The construction of this last figure was suggested to us by several readers of our webpage. The idea is that it may be informative to view the antibubble from the perspective of a european investor or more generally a foreigner invested in euros. This idea is interesting because it connects with the fueling impact of foreign investments on US markets, as we document in a recent publication D. Sornette and Wei-Xing Zhou, Evidence of Fueling of the 2000 New Economy Bubble by Foreign Capital Inflow: Implications for the Future of the US Economy and its Stock Market, Physica A (http://arXiv.org/abs/cond-mat/0306496). This last figure shows the S&P 500 expressed in US dollars and in euro, together with their fit. The fit in magenta of the S&P 500 in US dollars is the same as the continuous black line in Figure 2. Not surprisingly, the two fits are similar, but the amplitude of logperiodicity is larger when the S&P 500 is expressed in euro.

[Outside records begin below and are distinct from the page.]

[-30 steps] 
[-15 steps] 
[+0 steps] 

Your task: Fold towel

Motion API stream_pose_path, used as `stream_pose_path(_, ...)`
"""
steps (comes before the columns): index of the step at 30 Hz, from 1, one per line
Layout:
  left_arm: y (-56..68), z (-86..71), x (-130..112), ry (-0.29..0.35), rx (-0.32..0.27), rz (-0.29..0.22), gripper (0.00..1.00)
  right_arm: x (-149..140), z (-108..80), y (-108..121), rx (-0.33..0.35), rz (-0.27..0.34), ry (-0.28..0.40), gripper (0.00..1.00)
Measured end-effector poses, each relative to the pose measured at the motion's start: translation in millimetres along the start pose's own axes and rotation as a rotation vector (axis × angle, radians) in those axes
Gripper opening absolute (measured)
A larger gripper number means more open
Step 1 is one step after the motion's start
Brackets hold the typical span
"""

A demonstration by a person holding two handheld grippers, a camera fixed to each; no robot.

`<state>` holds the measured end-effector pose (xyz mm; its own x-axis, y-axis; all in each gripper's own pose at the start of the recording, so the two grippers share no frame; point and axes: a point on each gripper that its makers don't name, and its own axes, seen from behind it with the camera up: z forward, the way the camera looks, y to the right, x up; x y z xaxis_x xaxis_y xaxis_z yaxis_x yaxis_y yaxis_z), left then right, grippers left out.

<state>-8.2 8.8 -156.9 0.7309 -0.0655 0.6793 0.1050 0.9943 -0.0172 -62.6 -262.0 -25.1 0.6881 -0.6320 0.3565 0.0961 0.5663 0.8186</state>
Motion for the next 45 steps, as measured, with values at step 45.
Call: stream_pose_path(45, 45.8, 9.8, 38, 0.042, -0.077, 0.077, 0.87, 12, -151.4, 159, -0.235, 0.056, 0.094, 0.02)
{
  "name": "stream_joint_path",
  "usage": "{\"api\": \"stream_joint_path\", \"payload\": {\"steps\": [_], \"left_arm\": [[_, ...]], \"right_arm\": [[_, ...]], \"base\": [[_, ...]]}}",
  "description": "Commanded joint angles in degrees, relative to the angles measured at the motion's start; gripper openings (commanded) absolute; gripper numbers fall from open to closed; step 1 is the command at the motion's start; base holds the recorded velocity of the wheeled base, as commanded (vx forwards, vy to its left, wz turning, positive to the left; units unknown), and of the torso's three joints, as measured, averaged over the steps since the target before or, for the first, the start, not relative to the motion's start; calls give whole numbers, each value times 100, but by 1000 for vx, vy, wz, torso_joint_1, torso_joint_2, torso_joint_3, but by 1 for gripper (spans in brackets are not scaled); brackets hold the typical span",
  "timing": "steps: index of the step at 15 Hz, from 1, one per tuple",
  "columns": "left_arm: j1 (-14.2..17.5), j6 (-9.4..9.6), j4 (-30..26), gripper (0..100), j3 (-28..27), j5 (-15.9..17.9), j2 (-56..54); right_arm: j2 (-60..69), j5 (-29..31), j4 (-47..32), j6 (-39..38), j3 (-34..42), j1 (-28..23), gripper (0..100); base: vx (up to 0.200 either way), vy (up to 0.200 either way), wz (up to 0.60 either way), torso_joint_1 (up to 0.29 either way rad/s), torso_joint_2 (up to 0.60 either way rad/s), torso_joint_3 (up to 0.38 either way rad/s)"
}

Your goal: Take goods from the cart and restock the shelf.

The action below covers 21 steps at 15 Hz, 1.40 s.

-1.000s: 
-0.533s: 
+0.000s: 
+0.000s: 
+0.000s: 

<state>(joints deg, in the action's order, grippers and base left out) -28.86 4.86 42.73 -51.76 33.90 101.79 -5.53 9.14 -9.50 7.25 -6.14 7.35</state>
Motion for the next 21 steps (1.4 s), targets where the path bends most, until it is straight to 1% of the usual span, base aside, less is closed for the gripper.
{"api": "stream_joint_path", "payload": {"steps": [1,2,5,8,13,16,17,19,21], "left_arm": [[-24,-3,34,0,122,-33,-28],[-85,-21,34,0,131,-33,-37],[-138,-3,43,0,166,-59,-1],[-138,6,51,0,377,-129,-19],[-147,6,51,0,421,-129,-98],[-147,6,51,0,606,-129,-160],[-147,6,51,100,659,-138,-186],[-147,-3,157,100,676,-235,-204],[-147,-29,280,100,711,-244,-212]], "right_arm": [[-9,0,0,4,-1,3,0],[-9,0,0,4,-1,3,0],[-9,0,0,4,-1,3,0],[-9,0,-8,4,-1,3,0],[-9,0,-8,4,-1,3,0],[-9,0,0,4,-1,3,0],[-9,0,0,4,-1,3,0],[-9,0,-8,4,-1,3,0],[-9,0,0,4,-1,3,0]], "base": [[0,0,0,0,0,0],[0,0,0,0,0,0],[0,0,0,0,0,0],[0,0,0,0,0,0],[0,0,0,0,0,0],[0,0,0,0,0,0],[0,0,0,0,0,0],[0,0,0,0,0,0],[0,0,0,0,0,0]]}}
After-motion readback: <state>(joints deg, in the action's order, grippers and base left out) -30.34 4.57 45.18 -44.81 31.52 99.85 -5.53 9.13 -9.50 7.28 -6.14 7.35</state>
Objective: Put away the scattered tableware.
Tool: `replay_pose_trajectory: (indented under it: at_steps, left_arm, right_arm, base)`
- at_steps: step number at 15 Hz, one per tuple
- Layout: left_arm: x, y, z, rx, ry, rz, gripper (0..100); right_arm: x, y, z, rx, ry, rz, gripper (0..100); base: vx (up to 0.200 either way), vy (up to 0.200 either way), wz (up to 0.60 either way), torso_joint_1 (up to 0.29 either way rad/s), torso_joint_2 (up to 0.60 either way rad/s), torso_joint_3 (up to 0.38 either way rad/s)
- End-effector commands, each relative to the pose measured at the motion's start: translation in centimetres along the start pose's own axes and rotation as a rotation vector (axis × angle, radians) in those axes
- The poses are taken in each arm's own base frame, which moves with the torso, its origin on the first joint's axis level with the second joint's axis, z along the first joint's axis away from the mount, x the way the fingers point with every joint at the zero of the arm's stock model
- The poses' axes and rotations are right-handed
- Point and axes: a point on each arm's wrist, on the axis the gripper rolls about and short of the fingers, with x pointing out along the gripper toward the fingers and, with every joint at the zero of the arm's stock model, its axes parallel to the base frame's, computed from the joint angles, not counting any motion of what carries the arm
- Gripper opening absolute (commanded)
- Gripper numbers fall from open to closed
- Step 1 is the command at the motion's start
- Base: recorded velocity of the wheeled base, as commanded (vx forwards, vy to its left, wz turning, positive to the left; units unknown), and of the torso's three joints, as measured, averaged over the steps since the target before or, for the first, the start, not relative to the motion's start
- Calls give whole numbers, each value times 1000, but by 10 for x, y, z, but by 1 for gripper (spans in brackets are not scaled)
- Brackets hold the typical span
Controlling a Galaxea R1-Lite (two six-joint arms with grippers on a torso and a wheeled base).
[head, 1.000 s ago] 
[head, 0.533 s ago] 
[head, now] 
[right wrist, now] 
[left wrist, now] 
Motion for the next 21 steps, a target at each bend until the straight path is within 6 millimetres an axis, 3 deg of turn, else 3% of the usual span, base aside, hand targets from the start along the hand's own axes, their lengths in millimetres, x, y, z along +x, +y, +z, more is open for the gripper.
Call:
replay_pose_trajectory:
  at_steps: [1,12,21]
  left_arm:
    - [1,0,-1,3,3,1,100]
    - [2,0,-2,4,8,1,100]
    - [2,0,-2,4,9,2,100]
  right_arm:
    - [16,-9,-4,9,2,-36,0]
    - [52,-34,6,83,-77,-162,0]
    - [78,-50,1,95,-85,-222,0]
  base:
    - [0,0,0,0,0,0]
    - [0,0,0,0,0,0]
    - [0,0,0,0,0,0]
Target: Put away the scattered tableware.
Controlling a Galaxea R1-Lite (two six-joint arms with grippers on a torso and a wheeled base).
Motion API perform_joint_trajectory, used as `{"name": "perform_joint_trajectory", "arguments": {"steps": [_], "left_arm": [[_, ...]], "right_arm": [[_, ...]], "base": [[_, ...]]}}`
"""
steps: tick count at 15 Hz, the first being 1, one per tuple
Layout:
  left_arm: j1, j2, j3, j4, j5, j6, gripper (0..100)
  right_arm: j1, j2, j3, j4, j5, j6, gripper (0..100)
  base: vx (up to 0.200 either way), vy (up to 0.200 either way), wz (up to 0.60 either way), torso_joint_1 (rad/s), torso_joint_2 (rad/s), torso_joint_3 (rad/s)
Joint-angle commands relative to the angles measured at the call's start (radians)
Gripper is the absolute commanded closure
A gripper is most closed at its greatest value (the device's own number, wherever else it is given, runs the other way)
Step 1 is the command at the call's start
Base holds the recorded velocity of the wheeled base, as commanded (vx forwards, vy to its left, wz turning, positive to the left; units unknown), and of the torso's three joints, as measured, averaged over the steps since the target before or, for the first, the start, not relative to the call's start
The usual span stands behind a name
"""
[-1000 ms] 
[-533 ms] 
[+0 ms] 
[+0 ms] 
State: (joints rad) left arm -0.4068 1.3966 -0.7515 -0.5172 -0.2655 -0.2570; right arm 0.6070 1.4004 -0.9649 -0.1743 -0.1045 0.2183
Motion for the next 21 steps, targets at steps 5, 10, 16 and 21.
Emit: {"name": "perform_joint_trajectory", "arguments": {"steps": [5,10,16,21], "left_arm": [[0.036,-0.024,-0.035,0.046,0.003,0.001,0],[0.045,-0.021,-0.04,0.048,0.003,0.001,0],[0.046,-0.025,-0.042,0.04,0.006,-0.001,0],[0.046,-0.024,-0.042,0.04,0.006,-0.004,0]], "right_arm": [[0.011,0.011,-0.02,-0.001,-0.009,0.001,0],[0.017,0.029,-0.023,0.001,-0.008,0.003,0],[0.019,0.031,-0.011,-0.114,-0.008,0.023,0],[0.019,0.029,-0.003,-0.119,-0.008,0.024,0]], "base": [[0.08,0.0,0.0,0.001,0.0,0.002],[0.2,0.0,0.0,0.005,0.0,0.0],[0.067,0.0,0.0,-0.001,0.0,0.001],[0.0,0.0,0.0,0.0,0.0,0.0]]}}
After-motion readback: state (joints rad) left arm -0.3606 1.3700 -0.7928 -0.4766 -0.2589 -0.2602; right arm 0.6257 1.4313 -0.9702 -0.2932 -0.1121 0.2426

Note also the lag consistent with Figure 8. However, the drop predicted to occur soon could be due in part to a fall of the dollar.
Cautionary note:
Note that extrapolating is often a risky endeavor and needs to be justified. In our case, the extrapolations, which give the forecasts, are based on the belief that the theory and equations used above embody the major forces in the market at the macroscopic scale. This leads to the possibility of describing several probable scenarios. We do not believe in the existence of deterministic trajectories but we aim at targeting the most probable future paths.